- **Activity**
For the records below, tally the lines that include the word "picture" and give only the tally.

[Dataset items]
================
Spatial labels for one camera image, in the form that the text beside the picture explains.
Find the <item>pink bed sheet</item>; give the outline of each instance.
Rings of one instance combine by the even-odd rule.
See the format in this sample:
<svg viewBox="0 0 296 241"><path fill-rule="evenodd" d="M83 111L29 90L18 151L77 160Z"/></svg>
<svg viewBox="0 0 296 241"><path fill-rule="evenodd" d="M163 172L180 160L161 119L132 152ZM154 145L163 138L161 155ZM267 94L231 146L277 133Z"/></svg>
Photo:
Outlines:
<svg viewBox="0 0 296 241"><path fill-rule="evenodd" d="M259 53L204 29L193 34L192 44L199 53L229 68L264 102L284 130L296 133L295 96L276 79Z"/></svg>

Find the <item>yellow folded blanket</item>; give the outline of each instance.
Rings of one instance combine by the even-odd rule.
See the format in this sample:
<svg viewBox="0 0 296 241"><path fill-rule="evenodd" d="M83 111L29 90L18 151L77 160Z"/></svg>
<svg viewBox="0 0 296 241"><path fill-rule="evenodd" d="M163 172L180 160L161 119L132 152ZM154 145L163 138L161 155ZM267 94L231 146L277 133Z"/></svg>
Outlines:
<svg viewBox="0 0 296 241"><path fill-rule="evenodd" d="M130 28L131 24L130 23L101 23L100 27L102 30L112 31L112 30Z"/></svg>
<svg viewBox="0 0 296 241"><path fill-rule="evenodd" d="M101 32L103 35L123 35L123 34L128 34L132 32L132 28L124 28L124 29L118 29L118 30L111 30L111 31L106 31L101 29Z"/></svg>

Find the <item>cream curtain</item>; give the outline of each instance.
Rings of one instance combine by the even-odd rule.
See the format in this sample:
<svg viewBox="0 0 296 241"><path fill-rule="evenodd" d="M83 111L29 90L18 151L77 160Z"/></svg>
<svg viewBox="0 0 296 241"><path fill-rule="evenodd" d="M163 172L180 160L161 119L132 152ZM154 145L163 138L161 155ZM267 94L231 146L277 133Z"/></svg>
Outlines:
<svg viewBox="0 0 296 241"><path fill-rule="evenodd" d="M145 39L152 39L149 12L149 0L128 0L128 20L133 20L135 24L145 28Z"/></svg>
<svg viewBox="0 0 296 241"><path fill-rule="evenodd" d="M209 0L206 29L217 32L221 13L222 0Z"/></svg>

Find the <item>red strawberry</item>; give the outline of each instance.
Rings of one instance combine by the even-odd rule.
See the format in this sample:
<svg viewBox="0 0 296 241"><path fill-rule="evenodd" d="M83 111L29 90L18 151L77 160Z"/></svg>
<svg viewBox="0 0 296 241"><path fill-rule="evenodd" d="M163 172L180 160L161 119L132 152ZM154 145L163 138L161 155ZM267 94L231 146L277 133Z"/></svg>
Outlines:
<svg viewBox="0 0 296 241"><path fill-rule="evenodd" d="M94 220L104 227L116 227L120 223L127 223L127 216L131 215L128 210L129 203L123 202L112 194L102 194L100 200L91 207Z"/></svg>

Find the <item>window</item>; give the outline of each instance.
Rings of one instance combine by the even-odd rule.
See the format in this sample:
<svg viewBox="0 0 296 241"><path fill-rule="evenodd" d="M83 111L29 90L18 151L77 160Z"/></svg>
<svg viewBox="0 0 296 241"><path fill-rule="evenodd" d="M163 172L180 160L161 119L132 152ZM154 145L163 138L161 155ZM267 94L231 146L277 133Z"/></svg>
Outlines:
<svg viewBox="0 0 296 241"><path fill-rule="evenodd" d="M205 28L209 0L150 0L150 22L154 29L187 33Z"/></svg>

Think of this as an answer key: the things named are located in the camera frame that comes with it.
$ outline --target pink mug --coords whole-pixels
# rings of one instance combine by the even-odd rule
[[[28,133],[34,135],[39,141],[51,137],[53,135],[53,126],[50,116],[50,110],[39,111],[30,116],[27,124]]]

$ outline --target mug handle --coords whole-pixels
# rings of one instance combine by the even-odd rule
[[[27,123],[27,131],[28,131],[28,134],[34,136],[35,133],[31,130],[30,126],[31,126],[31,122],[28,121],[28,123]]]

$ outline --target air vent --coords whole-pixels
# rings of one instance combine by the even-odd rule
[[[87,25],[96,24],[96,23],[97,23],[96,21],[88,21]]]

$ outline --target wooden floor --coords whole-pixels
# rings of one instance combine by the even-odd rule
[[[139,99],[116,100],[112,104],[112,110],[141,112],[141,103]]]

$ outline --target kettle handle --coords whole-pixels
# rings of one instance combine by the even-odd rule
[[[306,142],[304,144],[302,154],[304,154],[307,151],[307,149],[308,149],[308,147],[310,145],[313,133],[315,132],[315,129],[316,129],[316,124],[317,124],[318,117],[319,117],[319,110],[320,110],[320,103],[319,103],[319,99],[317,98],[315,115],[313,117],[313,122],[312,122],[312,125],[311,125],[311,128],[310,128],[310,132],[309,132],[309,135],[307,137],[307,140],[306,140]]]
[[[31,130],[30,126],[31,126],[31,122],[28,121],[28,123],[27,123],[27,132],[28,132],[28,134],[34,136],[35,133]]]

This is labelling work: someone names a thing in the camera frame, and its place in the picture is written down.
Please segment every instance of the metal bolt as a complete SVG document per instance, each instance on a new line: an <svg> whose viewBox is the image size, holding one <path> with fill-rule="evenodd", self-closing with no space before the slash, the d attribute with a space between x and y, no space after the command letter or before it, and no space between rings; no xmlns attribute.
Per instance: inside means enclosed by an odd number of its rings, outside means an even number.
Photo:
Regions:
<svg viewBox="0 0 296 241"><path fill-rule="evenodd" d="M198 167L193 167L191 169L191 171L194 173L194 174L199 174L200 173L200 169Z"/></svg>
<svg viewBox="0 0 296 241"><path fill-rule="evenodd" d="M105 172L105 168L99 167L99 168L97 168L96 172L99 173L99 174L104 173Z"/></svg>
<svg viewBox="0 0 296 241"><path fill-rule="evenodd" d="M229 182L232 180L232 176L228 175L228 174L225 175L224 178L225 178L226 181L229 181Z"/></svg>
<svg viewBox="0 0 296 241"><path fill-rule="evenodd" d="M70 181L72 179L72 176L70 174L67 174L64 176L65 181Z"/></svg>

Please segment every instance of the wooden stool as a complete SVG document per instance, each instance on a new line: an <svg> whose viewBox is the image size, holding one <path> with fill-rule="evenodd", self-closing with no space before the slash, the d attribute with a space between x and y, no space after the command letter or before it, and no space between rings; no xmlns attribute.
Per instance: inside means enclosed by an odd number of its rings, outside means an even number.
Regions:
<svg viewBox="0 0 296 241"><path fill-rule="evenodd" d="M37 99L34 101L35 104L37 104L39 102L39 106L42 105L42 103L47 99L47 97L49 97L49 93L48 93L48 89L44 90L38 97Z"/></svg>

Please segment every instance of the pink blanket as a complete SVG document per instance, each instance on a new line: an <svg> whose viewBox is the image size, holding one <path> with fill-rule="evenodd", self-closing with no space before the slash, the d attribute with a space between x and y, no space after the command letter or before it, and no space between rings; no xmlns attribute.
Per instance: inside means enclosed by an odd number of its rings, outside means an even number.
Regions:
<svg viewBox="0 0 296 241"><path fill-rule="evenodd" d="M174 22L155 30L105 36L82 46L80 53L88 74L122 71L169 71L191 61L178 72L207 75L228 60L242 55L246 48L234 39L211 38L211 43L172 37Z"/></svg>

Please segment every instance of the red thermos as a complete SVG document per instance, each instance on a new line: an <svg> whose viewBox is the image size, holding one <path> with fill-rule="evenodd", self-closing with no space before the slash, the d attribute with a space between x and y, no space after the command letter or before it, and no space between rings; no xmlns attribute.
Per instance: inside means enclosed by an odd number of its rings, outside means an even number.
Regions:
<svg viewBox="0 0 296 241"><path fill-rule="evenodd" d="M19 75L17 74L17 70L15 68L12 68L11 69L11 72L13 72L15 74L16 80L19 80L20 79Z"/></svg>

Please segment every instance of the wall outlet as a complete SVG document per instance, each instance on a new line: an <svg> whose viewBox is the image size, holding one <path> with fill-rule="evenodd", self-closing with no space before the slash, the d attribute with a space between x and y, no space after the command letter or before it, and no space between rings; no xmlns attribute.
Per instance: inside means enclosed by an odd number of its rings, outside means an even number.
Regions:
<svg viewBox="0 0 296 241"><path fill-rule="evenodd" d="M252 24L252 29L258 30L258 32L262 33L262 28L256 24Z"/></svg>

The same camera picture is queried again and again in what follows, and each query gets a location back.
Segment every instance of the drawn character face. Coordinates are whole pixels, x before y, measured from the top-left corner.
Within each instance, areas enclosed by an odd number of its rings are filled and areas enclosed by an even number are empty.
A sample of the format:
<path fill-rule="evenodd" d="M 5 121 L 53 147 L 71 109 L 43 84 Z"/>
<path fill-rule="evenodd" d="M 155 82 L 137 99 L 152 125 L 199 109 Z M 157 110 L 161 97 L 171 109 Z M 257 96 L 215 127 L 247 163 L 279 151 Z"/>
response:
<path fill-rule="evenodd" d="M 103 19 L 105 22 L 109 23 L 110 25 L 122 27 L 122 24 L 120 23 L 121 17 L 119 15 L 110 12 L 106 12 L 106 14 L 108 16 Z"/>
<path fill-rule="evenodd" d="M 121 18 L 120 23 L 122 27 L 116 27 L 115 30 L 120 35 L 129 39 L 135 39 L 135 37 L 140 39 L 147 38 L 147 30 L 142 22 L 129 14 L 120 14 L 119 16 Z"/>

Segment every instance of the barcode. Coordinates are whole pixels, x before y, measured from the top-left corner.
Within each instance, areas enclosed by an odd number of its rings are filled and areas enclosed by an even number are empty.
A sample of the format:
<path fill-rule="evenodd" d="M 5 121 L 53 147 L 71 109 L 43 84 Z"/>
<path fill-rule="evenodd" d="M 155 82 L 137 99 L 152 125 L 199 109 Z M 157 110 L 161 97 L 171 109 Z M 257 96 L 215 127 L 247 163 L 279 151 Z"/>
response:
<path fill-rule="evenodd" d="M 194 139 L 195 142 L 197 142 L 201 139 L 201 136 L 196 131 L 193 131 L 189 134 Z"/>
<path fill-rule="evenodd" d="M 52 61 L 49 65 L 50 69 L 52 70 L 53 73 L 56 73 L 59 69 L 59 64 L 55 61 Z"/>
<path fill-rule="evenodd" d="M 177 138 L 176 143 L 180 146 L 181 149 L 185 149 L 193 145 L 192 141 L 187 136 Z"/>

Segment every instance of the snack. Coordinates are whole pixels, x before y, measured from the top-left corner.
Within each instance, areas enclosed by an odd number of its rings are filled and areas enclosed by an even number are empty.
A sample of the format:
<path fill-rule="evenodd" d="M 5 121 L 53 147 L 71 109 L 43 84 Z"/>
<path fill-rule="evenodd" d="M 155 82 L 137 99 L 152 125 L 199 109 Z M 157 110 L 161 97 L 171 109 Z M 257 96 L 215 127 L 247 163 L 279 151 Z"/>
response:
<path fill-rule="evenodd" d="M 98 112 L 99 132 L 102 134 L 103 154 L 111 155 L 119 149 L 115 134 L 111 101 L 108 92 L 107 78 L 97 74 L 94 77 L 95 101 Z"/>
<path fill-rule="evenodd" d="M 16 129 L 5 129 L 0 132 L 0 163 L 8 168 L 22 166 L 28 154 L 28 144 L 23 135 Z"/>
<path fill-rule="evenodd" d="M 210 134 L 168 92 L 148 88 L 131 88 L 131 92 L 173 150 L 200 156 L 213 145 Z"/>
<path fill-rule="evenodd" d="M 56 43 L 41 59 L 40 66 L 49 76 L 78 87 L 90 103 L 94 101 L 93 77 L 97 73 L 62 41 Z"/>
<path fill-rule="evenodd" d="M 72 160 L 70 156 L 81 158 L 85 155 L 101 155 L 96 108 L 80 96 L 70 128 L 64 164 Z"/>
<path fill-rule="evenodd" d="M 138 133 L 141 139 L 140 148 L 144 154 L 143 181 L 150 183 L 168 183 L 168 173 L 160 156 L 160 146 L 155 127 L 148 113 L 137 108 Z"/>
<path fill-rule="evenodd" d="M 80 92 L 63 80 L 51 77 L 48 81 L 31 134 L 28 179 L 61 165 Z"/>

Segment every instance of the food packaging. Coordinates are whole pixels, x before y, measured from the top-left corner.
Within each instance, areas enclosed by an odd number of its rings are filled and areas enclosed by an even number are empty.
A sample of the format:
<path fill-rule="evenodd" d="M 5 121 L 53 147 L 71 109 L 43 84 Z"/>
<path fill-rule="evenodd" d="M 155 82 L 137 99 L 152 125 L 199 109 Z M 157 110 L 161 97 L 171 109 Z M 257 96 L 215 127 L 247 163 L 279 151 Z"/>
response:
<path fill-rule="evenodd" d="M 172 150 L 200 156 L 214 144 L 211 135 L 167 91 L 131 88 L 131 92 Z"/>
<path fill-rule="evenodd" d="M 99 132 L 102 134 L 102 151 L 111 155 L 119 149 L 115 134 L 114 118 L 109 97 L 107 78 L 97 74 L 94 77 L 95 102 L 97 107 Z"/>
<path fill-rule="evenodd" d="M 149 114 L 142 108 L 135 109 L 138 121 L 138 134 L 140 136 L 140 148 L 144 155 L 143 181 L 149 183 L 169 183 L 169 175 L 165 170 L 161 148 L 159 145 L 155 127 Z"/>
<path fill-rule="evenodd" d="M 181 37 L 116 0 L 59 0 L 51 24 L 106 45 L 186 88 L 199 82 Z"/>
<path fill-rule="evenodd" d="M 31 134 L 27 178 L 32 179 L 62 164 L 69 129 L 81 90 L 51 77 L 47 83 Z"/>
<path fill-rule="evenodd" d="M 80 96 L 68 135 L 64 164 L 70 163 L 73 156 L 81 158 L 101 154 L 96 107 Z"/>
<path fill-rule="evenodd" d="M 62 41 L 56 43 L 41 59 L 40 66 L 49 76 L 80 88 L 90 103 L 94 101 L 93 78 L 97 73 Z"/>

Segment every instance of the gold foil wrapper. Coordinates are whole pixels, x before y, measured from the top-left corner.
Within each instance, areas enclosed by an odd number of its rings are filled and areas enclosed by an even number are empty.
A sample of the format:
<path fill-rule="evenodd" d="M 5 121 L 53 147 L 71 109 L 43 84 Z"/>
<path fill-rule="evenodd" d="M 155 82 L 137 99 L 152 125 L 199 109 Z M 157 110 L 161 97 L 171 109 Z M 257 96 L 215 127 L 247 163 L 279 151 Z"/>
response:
================
- **Answer below**
3